LOUISVILLE, Ky. (WDRB) -- The Humana Foundation announced a multimillion-dollar investment for equitable health on Monday.
Leaders said $8 million in grants will go to several different programs locally in an effort to "eliminate barriers to equitable health and health care," according to a news release.
The University of Louisville School of Medicine will get funding for dietary interventions to improve the heart health of older African Americans, the foundation said.
UofL will also get a second grant for its H.E.A.R.T. of Louisville Project: Helping Everyone Address Risk Today, university officials said in a news release. The project works to identify members of Louisville's Black community who are at-risk for coronary disease, enrolling them into "long-term nutrition and lifestyle interventions."

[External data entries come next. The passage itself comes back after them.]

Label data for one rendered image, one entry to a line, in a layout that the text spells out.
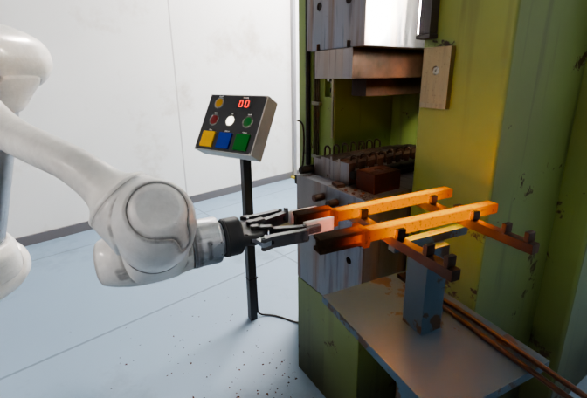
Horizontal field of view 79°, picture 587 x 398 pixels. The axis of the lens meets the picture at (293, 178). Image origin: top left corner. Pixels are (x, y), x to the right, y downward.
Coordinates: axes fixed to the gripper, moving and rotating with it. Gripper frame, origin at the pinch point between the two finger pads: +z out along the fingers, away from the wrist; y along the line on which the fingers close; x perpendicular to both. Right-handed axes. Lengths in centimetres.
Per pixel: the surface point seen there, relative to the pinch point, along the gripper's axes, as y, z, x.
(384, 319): 6.8, 15.9, -26.0
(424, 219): 13.1, 18.9, 1.2
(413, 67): -38, 62, 32
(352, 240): 11.8, 2.0, -0.3
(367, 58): -35, 40, 35
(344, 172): -36.9, 33.3, -2.3
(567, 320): 9, 97, -54
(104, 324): -131, -55, -98
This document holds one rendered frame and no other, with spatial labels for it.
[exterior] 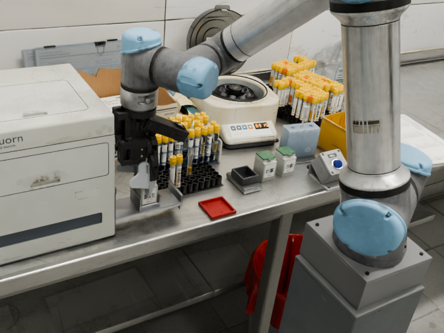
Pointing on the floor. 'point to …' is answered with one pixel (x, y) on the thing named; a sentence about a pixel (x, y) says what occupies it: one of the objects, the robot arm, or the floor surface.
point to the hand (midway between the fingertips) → (145, 185)
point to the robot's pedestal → (341, 306)
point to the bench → (193, 239)
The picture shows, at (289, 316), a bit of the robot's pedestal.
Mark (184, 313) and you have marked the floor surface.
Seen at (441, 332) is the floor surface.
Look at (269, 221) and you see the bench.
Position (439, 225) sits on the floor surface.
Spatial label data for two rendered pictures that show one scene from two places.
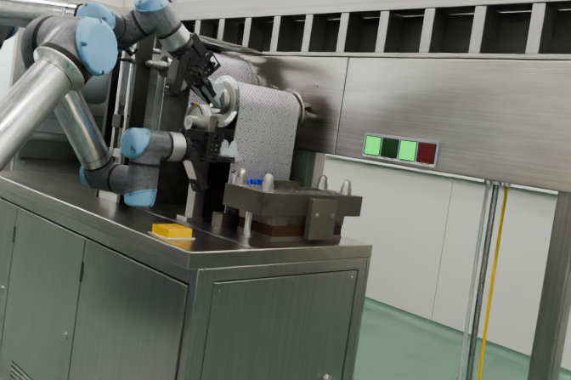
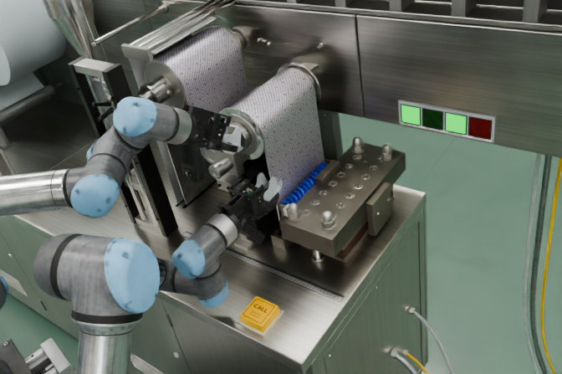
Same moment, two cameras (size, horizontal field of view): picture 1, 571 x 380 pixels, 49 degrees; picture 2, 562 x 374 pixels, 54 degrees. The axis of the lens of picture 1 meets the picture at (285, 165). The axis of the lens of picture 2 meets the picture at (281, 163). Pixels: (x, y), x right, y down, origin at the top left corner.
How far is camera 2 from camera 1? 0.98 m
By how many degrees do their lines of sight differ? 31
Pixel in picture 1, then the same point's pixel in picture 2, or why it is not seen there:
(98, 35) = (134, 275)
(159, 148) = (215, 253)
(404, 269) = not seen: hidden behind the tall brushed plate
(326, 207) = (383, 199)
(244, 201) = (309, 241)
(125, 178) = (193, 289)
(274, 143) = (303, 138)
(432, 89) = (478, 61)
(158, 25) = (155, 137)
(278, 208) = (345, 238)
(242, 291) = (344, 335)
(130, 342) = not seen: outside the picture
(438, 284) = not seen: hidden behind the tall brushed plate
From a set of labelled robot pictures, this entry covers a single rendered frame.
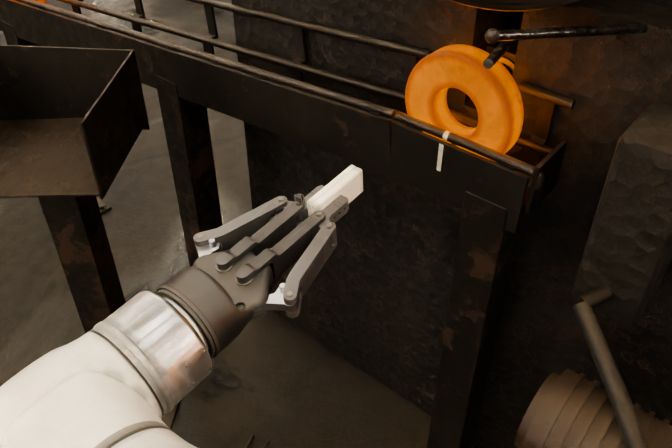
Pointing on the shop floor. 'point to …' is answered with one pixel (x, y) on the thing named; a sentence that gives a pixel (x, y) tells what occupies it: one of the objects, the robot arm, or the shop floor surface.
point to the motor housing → (581, 417)
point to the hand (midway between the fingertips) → (336, 195)
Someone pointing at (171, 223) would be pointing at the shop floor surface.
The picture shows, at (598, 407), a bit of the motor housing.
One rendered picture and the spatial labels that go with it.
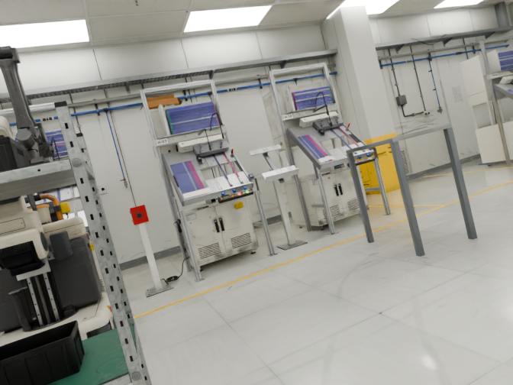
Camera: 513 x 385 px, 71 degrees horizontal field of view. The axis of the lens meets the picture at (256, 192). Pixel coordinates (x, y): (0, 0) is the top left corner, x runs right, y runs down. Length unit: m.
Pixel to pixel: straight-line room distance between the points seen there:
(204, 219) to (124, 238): 1.83
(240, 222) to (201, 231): 0.41
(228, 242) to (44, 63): 3.38
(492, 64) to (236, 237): 4.80
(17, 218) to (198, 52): 4.17
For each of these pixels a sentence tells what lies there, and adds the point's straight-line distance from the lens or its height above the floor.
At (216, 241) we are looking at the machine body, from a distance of 3.66.
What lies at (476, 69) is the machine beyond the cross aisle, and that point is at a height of 1.52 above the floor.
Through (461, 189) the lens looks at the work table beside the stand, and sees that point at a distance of 2.79.
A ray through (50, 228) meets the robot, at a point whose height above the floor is 0.78.
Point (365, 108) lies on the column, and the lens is 6.09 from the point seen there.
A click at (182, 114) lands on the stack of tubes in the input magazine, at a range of 3.85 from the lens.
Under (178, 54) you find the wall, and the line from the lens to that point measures 5.70.
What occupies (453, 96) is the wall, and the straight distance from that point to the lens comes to 8.26.
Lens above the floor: 0.78
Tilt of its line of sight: 3 degrees down
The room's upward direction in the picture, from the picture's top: 14 degrees counter-clockwise
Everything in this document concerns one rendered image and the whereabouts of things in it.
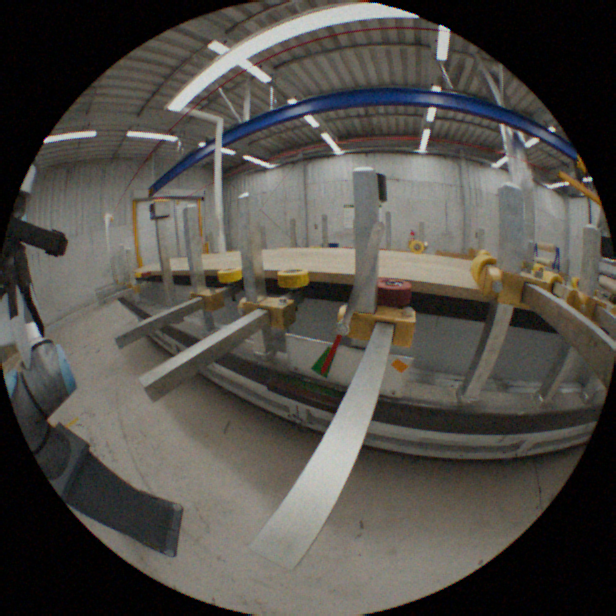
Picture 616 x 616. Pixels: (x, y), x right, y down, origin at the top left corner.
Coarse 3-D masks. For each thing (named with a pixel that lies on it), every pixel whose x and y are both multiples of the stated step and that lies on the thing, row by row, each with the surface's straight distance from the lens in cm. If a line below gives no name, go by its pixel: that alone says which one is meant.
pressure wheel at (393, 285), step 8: (384, 280) 42; (392, 280) 40; (400, 280) 43; (384, 288) 37; (392, 288) 36; (400, 288) 37; (408, 288) 38; (384, 296) 37; (392, 296) 37; (400, 296) 37; (408, 296) 39; (384, 304) 38; (392, 304) 37; (400, 304) 38
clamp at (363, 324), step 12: (360, 312) 34; (384, 312) 35; (396, 312) 35; (360, 324) 34; (372, 324) 34; (396, 324) 33; (408, 324) 33; (348, 336) 36; (360, 336) 35; (396, 336) 34; (408, 336) 34
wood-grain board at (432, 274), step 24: (216, 264) 99; (240, 264) 83; (264, 264) 74; (288, 264) 68; (312, 264) 65; (336, 264) 64; (384, 264) 68; (408, 264) 73; (432, 264) 82; (456, 264) 96; (432, 288) 49; (456, 288) 50
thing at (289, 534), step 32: (384, 352) 26; (352, 384) 20; (352, 416) 18; (320, 448) 16; (352, 448) 16; (320, 480) 15; (288, 512) 14; (320, 512) 14; (256, 544) 14; (288, 544) 14

"Food insecurity is a major problem that correlates with health care disparities. Nutrition education and food quality issues plague our African American community, keeping heart disease as the leading killer of Americans," cardiologist Kim Allan Williams, Sr., chair of UofL's Department of Medicine, said.
Dare to Care Food Bank will also get funding to help seniors get access to healthier food.
FoodCorps is getting help to expand its nutrition education and free school meals program to Kentucky this year.
The Humana Foundation said it hopes the grants improve nutrition and mental health for patients in Louisville.